地球環境を愛する平凡な一市民が、つれづれなるままに環境問題や日常生活のあれやこれやを綴ったブログです

組織防衛(2)

2023年05月25日 06時30分00秒 | Weblog
 「團藤氏は1981年に伊丹空港の周辺住民が夜間飛行の禁止を国に求めた「大阪空港公害訴訟」の審理を担当しました。團藤氏が在任中に記したノートには、国の意向を受けた当時の最高裁長官が「判決前に介入した」として、「この種の介入は怪しからぬことだ」と怒りを露わにした内容が記されています。大阪空港公害訴訟の審理について元最高裁長官から「介入」があったことについて、調査チームは「三権分立に関わる重大な記述」だと分析しているということです。

 「裁判官枠が6人あり、高等裁判所長官を経て平均6年勤務するとすると、同期の中で最高裁判所判事になれる裁判官は1人しかいません。
 刑事畑の裁判官が、ちょうど2倍有利です。民事畑、刑事畑が人数で2対1、最高裁判事は民事畑、刑事畑が各3人ずつですから。

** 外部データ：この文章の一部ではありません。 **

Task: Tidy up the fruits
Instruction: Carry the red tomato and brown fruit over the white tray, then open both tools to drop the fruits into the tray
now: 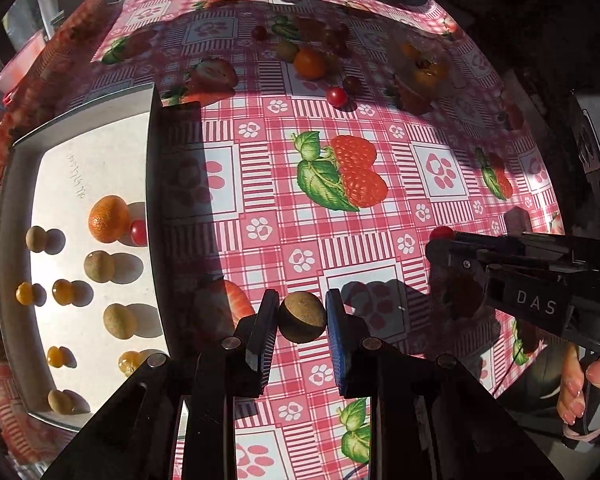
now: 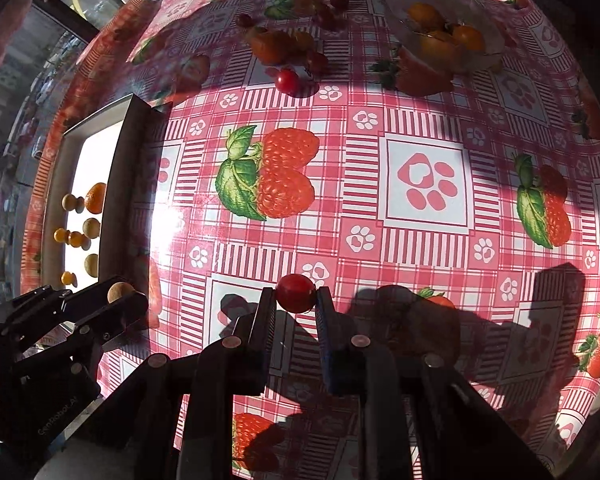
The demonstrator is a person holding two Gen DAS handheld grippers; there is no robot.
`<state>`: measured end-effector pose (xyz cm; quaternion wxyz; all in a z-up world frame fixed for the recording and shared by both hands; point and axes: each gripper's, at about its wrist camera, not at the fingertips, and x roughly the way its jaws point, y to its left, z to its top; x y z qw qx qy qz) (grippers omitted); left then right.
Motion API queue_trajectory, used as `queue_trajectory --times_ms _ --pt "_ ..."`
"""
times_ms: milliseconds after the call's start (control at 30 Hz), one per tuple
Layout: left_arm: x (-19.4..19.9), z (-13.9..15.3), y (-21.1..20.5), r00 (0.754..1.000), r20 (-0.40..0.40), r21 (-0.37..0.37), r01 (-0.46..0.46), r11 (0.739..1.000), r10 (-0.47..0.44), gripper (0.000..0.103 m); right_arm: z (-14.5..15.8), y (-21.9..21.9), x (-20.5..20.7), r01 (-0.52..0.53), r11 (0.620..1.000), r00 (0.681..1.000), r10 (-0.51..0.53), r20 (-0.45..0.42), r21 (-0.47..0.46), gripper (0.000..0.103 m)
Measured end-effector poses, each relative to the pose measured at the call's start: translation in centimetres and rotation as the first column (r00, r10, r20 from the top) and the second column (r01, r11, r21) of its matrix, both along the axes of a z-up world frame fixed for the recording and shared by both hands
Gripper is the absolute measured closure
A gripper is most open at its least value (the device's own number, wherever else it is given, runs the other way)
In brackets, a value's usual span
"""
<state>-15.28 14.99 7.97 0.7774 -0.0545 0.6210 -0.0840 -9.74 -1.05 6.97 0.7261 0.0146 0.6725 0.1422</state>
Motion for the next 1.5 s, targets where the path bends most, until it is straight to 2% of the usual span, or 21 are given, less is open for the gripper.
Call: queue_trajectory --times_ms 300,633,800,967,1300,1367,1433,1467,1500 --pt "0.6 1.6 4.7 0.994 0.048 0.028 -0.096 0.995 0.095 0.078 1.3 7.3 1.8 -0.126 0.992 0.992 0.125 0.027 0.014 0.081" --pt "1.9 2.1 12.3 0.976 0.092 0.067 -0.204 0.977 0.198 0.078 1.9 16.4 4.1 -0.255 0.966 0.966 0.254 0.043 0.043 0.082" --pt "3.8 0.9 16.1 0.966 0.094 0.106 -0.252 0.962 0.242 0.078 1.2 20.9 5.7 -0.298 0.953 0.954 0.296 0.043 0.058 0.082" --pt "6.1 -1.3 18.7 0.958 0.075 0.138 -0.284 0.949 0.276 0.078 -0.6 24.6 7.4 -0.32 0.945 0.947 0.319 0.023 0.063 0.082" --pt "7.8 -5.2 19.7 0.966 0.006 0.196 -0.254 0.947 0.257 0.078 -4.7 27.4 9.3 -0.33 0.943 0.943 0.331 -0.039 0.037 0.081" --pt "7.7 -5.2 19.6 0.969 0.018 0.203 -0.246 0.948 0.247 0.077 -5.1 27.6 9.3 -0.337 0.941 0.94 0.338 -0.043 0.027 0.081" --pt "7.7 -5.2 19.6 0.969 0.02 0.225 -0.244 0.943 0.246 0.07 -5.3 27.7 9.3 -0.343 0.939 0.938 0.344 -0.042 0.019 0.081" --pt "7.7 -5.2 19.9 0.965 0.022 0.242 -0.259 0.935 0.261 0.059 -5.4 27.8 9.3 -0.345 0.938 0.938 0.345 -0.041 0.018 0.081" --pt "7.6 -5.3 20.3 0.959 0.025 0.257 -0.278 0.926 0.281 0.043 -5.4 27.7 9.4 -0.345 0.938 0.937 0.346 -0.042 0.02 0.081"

 團藤先生のお怒りはごもっともだが、裁判所に限らずどんな組織も、程度の差こそあれ「組織防衛」を図るものである。
 実際、裁判所がこの20年ほど裁判員裁判に注力してきたのも、見方によっては「組織防衛」の一環ということが出来るだろう。
 というのは、民事事件の新受件数は減少傾向が続いており、裁判員裁判と家事事件くらいしか、もはや予算獲得が期待できる分野が残っていないのである(今後しばらくは家事事件の制度改革が目玉になるかもしれない)。
 このため、裁判所内部では、刑事畑(刑事部と家事部を行き来することが多い)の裁判官が幹部の多くを占める現象が続いているように思える。
 だが、組織がじり貧になると、團藤先生が指摘したような「介入」も増えてくると思われる。
 この件は、「昔の話」と言ってすまされる問題ではなさそうである。